Why does my seeing patient for around forty minutes mean that I must practice solo?  My previous employers in the field of chiropractic medicine were uncomfortable with my manner of practice.  I was told such things as “if you spend too much time with patients they will come to expect that amount of time (they do and that is one reason my patient tend to be loyal to me), “if you spend too much time with patients they will recover faster and that will impact on the office income” (yes, fewer visits will lead to less income – if medicine is something that should be broken down to a business model), “that is not how I practice” (and this is why I don’t work for you any longer), and, finally, “no one else practice like that (I opened an office in an area with six other chiropractors within 3 blocks yet I have carved out a niche for myself – by practicing in a way that my competitors do not).

This happiness article touches on the topic of work as one factor of controlling and impacting on your own happiness and being a doctor was what I knew was the only way I could be happy with my career choice.  This was not true for my twin brother who used to be an attorney and is presently training in the field of information science (which used to be called ‘library science’ but left that definition behind decades ag)) and works as a teacher and tutor. 

Or, it can be argued, he and I have a great deal in common with our career choices.  The word “doctor” does not mean “healer” despite the common notion that doctors are people you seek out for disease resolution.  The word doctor is closer to the definition of a college Ph.D. and in that respect it means “teacher”.  The original healers were people who were learned about the natural environment and were able to assist their patients in overcoming disease or infirmity.  In this respect, my brother and I are both teachers.

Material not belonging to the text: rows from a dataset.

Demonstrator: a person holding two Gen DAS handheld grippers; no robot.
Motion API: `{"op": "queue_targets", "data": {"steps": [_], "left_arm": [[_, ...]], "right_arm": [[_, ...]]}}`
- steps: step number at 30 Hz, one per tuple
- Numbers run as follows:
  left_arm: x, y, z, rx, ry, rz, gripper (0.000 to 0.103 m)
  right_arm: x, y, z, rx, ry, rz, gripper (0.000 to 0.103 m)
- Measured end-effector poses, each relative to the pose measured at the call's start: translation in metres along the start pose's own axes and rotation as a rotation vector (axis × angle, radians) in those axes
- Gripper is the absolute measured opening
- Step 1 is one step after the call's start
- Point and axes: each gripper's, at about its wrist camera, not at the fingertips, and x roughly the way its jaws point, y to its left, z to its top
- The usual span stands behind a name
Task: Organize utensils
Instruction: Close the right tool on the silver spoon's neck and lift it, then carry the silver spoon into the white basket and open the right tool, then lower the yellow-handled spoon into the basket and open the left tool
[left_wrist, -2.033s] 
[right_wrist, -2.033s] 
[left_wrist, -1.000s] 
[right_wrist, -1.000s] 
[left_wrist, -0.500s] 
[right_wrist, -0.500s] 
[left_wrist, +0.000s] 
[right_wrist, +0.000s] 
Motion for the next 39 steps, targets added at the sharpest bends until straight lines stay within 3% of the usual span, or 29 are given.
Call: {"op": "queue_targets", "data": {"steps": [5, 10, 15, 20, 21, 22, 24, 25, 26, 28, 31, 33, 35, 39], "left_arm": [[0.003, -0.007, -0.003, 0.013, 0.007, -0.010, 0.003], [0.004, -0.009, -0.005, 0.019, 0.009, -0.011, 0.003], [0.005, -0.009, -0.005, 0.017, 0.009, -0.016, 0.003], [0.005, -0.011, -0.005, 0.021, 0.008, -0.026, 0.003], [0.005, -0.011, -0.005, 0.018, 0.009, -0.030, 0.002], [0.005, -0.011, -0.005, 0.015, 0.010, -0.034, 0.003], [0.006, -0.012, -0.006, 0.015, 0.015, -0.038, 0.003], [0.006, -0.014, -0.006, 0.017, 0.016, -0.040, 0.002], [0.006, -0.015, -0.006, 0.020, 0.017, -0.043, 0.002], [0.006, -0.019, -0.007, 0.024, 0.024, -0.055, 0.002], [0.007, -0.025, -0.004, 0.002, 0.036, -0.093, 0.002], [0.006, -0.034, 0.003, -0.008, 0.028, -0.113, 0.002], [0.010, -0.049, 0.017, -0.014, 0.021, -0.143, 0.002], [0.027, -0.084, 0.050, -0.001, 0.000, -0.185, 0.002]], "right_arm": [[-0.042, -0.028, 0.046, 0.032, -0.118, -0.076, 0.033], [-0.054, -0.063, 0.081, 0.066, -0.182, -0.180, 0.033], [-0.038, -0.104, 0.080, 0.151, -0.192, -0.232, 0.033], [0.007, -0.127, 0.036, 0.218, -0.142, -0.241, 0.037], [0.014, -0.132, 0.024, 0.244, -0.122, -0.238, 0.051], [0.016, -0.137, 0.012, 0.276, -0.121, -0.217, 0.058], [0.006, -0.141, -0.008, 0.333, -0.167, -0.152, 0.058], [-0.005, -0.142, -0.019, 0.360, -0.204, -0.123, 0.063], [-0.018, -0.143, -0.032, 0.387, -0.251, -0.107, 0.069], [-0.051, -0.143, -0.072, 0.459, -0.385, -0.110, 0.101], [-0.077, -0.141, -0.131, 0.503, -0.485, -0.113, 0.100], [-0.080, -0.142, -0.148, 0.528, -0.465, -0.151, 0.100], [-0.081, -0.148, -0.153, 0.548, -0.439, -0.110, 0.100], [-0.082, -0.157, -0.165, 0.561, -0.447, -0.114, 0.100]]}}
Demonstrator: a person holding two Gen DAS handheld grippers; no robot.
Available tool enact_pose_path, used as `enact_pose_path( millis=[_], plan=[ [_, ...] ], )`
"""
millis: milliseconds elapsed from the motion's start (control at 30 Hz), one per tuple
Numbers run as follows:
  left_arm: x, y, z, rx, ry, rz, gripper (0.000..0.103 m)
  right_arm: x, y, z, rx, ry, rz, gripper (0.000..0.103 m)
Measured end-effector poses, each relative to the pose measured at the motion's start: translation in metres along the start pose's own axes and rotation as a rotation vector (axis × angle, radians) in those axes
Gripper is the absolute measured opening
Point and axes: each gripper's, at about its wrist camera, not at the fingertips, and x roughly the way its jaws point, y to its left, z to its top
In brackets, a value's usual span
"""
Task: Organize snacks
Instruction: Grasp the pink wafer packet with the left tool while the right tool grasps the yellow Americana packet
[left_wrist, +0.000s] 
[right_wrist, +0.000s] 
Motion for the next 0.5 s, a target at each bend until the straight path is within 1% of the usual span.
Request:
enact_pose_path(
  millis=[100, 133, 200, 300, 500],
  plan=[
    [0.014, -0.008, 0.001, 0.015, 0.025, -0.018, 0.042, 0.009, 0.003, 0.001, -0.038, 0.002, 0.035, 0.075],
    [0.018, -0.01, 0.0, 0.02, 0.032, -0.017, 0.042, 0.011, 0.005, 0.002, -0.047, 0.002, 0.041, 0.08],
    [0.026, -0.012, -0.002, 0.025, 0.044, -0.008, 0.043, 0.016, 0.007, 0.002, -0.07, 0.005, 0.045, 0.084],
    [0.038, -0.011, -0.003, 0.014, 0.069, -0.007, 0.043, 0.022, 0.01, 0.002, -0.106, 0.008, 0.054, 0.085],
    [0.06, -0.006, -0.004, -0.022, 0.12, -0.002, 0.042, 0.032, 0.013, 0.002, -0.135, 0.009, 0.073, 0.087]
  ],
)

In contrast to my brother, I was not able to reach my career goal in my twenties by attending medical school and it took years and events for me to find myself in medical training at the age of 40.  Another lesson of happiness revealed: if you are unhappy it is up to you to change.  No one else can decide when reaching for happiness is not longer a feasible goal.  Maybe this decision is easy (leave your job and return to training to become what you want to be) or maybe it is hard (leave your spouse, stop supporting grown children, move away or distance yourself from your parents).  Only you can make the consideration and judgement as to what is within your capacity to handle.